Most of the calcium in the body can be found in bones. It is what gives your bones potency and efficacy and structure. A miniscule quantity of calcium is dissolved within the blood and plays a huge role in the healthy functioning from the heart, muscles, blood and nerves. If you don't take in enough calcium, the body will pull calcium in the bones and pass it on to the blood stream. And if this goes on for quite sometime, your bones will become weak and you may develop osteoporosis.
Calcium Rich Foods:
Sea food:
Sea food is also packed with an impressive accounts of calcium and pacifies the daily intake worth of calcium per 300 gms of serving. We know sea food is very nutritious packed with healthy fats and protein.
Fish:
Fish is yet another important source of calcium. Whitebait is definitely a rich source of calcium. Some of approximately 80 grams contains around 700 mg of calcium, fulfills over fifty percent the requirement of calcium for a normal, healthy adult for any day. Sardines are great source of calcium. One hundred gram serving of tinned sardines contains about 500 mg of calcium.
Cheese:
Everyone knows milk products are rich in calcium.

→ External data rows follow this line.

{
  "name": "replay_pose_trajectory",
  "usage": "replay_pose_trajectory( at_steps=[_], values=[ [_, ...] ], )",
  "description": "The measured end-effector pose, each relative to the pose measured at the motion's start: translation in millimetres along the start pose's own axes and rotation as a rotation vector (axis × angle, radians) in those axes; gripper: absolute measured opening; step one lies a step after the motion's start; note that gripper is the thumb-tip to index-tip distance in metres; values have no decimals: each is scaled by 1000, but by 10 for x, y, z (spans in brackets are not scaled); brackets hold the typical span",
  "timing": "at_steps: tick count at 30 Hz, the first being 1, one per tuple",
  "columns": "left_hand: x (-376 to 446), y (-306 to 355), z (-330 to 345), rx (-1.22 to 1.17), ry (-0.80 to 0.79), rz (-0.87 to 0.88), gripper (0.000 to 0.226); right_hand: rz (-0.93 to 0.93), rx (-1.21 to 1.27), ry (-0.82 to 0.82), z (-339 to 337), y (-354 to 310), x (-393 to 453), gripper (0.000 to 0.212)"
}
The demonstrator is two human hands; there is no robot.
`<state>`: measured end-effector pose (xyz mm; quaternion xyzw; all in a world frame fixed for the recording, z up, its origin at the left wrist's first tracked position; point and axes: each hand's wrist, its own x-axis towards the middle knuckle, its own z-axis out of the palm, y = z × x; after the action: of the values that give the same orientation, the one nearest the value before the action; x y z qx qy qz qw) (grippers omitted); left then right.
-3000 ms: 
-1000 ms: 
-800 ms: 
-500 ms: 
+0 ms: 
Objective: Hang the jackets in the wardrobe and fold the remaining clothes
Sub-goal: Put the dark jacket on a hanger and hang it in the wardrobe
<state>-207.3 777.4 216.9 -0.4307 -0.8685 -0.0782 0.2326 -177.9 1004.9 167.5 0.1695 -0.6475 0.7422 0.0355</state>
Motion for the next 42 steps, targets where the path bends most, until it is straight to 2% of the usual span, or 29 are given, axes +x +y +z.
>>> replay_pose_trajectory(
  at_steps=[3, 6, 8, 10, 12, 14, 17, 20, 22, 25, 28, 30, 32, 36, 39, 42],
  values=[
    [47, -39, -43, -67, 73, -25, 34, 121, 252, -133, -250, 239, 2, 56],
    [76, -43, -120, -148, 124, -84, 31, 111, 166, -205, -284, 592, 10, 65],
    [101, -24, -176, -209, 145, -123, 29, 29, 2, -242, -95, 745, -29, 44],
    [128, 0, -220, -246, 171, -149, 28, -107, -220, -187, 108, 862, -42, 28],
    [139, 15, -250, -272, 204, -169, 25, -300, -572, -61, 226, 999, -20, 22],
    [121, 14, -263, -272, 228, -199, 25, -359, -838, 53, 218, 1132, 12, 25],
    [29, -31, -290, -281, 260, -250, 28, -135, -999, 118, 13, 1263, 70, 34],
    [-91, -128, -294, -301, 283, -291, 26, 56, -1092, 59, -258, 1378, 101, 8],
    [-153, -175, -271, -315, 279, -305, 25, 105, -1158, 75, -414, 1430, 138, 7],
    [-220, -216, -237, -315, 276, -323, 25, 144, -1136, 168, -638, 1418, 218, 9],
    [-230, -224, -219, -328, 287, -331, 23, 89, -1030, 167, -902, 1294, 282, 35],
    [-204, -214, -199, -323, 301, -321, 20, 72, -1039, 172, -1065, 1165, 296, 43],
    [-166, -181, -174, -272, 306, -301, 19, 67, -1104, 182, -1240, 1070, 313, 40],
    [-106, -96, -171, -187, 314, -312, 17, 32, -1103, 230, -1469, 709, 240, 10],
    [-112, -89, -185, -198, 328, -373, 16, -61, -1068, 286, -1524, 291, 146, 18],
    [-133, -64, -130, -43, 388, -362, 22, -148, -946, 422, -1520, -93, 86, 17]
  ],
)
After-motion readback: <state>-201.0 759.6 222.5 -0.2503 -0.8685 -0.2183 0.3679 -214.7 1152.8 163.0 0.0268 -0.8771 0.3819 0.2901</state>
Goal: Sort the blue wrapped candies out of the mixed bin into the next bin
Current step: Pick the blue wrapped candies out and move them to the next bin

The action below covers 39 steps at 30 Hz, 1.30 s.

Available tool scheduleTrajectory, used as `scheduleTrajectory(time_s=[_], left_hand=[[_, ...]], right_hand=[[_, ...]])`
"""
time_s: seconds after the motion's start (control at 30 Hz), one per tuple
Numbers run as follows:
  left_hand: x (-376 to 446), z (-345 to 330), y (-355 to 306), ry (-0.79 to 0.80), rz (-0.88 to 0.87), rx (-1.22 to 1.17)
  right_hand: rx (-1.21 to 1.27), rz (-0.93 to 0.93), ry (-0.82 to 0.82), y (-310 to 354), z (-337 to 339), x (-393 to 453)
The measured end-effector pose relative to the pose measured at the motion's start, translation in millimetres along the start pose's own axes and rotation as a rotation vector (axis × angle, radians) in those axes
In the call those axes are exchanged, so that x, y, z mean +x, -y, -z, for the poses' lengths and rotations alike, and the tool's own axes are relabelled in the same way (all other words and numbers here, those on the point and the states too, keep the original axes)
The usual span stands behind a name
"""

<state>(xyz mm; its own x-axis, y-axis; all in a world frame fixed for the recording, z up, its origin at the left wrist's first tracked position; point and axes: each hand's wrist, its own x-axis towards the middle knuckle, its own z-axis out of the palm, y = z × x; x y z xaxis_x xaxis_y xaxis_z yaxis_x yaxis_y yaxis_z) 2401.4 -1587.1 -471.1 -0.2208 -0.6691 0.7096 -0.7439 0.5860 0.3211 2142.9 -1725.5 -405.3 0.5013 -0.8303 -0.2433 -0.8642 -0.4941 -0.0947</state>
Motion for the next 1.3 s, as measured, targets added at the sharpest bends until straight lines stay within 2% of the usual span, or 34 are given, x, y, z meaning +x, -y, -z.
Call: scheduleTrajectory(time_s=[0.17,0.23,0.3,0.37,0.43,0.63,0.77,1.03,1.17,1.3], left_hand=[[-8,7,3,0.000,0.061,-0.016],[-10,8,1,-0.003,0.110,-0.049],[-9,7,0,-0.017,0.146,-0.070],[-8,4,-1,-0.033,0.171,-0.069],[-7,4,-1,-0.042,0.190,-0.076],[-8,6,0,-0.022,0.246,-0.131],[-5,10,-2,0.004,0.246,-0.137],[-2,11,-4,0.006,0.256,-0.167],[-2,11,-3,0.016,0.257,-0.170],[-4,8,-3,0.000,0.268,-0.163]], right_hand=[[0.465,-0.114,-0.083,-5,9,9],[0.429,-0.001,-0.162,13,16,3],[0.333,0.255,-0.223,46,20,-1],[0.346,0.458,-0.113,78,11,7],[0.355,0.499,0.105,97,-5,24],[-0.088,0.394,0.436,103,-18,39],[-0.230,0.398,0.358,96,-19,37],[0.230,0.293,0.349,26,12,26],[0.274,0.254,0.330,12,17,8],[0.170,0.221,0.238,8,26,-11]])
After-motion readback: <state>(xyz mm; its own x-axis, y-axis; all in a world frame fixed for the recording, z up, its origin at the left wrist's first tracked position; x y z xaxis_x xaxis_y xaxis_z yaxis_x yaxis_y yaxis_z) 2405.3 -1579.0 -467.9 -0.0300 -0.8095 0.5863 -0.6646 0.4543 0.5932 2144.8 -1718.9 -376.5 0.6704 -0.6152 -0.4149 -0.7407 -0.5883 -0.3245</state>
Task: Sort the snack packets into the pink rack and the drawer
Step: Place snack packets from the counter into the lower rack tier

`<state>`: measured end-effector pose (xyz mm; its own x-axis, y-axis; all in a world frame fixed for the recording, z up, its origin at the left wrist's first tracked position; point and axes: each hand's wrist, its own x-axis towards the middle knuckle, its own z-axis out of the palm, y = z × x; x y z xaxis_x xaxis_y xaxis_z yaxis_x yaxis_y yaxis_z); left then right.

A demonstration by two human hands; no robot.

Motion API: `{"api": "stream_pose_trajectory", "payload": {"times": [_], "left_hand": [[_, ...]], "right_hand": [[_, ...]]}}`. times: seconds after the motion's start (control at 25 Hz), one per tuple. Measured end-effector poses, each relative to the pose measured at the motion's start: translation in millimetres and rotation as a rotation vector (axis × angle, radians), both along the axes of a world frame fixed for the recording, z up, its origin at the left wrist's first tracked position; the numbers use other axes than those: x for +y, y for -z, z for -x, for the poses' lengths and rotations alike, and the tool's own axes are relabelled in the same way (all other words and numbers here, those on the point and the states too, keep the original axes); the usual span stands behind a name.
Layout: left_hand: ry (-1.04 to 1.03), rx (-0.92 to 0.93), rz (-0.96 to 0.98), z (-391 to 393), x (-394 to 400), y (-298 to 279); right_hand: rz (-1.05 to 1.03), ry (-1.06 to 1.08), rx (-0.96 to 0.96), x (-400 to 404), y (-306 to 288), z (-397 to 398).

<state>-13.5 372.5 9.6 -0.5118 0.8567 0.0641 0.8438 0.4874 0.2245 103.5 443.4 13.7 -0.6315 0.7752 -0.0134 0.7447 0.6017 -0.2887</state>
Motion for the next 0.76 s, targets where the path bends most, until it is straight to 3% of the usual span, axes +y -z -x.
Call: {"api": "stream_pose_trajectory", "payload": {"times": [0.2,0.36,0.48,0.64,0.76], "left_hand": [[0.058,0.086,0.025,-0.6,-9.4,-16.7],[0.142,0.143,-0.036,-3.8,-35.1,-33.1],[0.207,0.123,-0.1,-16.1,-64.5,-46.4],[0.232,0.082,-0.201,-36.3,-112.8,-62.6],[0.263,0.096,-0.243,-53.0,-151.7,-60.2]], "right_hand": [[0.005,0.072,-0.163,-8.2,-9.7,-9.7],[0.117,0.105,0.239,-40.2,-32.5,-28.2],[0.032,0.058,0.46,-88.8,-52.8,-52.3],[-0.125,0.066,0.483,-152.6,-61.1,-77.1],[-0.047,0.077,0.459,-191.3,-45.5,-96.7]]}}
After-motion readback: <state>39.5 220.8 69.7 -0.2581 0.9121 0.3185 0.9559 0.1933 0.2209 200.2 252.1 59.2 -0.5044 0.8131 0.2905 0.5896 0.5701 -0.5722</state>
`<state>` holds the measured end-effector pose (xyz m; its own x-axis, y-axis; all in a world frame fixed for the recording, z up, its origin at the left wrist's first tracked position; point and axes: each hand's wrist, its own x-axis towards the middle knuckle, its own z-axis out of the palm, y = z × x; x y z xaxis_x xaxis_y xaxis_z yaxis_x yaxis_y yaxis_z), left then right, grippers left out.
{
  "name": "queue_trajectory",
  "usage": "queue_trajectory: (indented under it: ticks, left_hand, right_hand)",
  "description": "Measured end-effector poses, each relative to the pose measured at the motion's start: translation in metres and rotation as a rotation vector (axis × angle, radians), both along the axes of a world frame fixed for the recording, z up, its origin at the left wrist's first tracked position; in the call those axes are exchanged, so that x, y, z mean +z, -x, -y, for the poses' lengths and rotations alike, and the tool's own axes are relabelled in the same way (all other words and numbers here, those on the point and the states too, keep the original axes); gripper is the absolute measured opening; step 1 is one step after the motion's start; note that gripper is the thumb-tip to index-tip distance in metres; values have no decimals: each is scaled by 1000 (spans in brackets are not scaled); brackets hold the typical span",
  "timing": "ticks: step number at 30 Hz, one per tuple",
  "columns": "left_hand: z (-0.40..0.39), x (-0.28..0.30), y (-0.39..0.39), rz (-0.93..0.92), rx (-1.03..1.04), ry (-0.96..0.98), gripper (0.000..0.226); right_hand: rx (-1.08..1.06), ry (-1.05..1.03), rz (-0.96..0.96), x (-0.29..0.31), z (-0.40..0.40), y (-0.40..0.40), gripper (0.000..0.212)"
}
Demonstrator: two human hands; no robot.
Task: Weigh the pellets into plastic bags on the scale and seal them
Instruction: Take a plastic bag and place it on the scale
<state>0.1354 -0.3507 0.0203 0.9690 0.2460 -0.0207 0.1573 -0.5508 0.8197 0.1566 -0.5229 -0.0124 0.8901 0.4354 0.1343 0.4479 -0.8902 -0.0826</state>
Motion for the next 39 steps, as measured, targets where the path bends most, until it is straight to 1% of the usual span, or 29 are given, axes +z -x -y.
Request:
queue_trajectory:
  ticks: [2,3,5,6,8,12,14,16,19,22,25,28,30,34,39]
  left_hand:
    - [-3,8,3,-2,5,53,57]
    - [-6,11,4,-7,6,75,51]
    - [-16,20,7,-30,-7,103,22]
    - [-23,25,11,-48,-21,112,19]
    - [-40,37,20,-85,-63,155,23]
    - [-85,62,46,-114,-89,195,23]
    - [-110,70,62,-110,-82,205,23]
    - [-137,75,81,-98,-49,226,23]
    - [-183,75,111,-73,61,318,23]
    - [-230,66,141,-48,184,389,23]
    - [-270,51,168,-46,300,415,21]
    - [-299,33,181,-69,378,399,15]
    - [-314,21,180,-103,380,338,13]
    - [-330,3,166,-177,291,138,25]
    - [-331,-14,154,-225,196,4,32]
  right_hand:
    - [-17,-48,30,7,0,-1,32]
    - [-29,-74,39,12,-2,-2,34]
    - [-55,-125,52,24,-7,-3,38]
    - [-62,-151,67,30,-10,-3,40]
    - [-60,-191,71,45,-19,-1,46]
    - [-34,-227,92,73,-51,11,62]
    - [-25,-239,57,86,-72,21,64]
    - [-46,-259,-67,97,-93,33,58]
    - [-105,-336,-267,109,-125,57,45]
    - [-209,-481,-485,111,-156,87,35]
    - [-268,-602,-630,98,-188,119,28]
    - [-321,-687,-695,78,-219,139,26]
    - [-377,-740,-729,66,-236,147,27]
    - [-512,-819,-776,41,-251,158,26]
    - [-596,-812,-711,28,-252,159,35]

Referring to cheese Parmesan has the high value of calcium present with 1376mg of calcium per 100g serving, accompanied by Romano, Gruyere, Mozzarella, Swiss, Cheddar, Hard Goat cheese, Provolone.
Vegetables:
Calcium is generally present in animal products for example meat, milk and its by products. Kale is among the best vegetable sources of calcium; one hundred gram serving of kale contains approximately 150 mg of calcium. Okra and also the different types of beans also are good causes of calcium. Chick peas, french beans and red kidney beans in addition have a sizable calcium content.
Tofu or paneer:
Tofu is most often found in Eastern foods, particularly Chinese food. Fried tofu provides 372mg (37% DV) of calcium per 100g serving, or 104mg (10%DV) per ounce, and 48mg (5% DV) within an average 13 gram piece. Tofu prepared with calcium sulfate can offer much much higher levels.